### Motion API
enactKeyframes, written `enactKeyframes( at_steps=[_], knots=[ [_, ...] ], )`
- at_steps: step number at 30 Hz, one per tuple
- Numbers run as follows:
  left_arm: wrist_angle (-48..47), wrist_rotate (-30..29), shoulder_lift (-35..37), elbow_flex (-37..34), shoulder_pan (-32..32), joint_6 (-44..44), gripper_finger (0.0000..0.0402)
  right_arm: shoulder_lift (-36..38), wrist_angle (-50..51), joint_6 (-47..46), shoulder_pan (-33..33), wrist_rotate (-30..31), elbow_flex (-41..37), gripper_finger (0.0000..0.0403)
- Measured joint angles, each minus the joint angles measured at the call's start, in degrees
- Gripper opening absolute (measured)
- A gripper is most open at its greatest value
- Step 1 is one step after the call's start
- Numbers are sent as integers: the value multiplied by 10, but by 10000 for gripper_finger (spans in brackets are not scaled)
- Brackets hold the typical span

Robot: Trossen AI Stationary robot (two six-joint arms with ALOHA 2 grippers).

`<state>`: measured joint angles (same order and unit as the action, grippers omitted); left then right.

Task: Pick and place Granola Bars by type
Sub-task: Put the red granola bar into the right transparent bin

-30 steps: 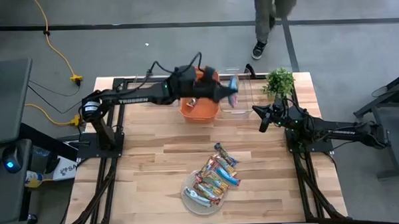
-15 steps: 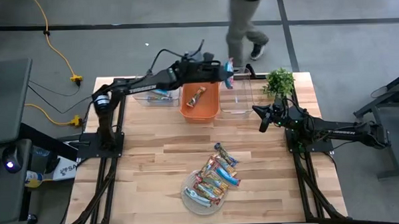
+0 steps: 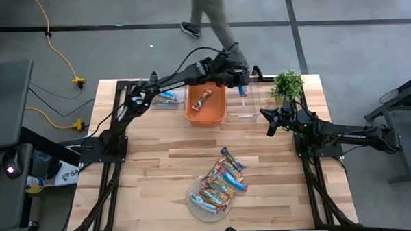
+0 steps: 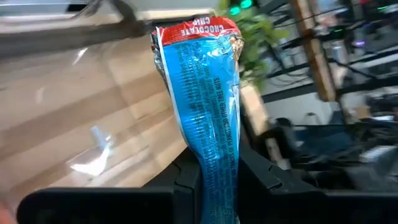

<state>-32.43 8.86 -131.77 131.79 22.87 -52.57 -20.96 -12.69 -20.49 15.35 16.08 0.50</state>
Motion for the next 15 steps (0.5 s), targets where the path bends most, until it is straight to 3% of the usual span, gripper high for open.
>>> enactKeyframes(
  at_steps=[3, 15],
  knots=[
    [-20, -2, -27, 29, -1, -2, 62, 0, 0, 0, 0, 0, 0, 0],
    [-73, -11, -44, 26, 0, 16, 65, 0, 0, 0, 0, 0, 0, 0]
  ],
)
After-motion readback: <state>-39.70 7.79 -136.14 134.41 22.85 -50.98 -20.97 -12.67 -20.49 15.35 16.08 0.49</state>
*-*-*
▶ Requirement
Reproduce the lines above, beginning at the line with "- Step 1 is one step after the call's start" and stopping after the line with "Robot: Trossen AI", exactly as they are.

▶ Result of this exercise
- Step 1 is one step after the call's start
- Numbers are sent as integers: the value multiplied by 10, but by 10000 for gripper_finger (spans in brackets are not scaled)
- Brackets hold the typical span

Robot: Trossen AI Stationary robot (two six-joint arms with ALOHA 2 grippers).

The exercise requires no further work.